The European Commission has already paved the way for approval of Ucits IV. The proposal includes a management company passport, which will allow funds managed in one member state to be remotely managed in another member state. It allows for the removal of various barriers for cross-border distribution and use of a master-feeder structure, enabling funds to be easily merged.
These new rules should reduce ETF providers’ cost structure and make the funds more fungible. This could lead the industry towards a global ETF platform as Ucits programmes are already recognised in markets in Asia, the Middle East and Latin America. Since the US regulators continue to be reluctant to accept Ucits funds there is the possibility that growth in the ETF industry could have a greater affect on markets outside the US and a shift of some assets could occur.
The combination of Ucits IV and Mifid II encompassing ETFs would create a more significant retail market in Europe. These new regulations will define best execution, provide transparency and create a process that allows funds and capital to flow freely throughout the EU, while helping to build a more liquid marketplace.
As a result, institutions would be able to locate pools of liquidity in local markets rather than have to come to the US to buy and sell in large quantities.

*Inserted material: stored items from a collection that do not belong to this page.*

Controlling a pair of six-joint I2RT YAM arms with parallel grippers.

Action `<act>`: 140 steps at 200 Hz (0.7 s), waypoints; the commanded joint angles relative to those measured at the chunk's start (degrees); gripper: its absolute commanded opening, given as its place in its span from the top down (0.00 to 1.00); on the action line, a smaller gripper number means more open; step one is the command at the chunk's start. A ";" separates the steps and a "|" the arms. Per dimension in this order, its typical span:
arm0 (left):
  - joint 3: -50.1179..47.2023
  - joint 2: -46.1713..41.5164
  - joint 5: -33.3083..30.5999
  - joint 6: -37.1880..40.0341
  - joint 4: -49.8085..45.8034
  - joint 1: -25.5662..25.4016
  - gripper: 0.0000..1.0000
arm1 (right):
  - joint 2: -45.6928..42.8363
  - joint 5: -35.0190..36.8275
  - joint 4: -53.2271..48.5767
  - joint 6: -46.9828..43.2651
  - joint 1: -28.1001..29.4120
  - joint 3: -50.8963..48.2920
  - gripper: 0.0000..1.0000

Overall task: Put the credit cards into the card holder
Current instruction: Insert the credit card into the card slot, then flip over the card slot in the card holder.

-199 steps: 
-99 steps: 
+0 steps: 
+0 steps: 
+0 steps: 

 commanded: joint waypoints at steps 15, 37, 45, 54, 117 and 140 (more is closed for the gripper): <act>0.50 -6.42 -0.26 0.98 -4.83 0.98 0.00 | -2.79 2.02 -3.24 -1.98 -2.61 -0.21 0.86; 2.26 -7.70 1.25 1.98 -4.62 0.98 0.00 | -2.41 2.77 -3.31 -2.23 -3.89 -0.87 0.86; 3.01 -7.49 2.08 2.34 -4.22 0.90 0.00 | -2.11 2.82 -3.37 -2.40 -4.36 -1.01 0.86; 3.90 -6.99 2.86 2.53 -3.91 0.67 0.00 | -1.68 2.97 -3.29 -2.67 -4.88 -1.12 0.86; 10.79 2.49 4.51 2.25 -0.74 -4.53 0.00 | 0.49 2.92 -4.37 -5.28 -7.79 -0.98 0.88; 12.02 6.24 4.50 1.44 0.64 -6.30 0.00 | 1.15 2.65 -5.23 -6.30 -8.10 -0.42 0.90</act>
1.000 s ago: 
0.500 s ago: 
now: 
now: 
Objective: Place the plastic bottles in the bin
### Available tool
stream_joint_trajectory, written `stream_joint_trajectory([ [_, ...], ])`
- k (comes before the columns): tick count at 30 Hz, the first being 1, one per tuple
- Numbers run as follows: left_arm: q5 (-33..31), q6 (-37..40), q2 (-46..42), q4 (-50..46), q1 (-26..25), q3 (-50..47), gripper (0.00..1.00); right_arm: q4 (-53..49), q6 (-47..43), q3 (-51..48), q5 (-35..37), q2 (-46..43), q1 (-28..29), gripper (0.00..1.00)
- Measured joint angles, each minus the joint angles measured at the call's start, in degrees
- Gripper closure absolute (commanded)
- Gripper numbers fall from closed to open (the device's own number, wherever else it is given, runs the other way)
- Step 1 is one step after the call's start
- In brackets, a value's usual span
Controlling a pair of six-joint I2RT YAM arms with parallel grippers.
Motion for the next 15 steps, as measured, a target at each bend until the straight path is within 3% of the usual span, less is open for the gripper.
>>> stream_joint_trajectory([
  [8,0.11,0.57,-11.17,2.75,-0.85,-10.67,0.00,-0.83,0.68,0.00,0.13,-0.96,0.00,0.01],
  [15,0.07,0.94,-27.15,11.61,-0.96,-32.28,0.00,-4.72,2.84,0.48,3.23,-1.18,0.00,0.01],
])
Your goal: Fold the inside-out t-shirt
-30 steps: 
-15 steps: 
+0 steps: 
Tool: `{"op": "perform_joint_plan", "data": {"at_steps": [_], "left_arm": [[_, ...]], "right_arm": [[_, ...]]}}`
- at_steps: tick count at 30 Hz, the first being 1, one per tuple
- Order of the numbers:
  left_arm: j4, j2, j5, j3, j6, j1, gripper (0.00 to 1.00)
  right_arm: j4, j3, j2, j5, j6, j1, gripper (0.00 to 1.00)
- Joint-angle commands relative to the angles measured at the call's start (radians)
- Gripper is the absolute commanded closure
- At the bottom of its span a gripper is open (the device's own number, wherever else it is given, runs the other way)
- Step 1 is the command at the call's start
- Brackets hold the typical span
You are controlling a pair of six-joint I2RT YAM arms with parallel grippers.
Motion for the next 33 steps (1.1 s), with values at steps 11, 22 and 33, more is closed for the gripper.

The European exchanges are currently spending a lot of money on technology upgrades or acquisitions, increasing the likelihood of more algorithmic and arbitrage trading as seen in the US. As the liquidity pool in Europe deepens, institutions in Germany, UK and the Nordics, which represent the largest European participants in ETFs, may discover some advantages to buying ETFs on their local markets. We have already seen more products come to market in Europe than the US, can trading volumes and assets under management be far behind?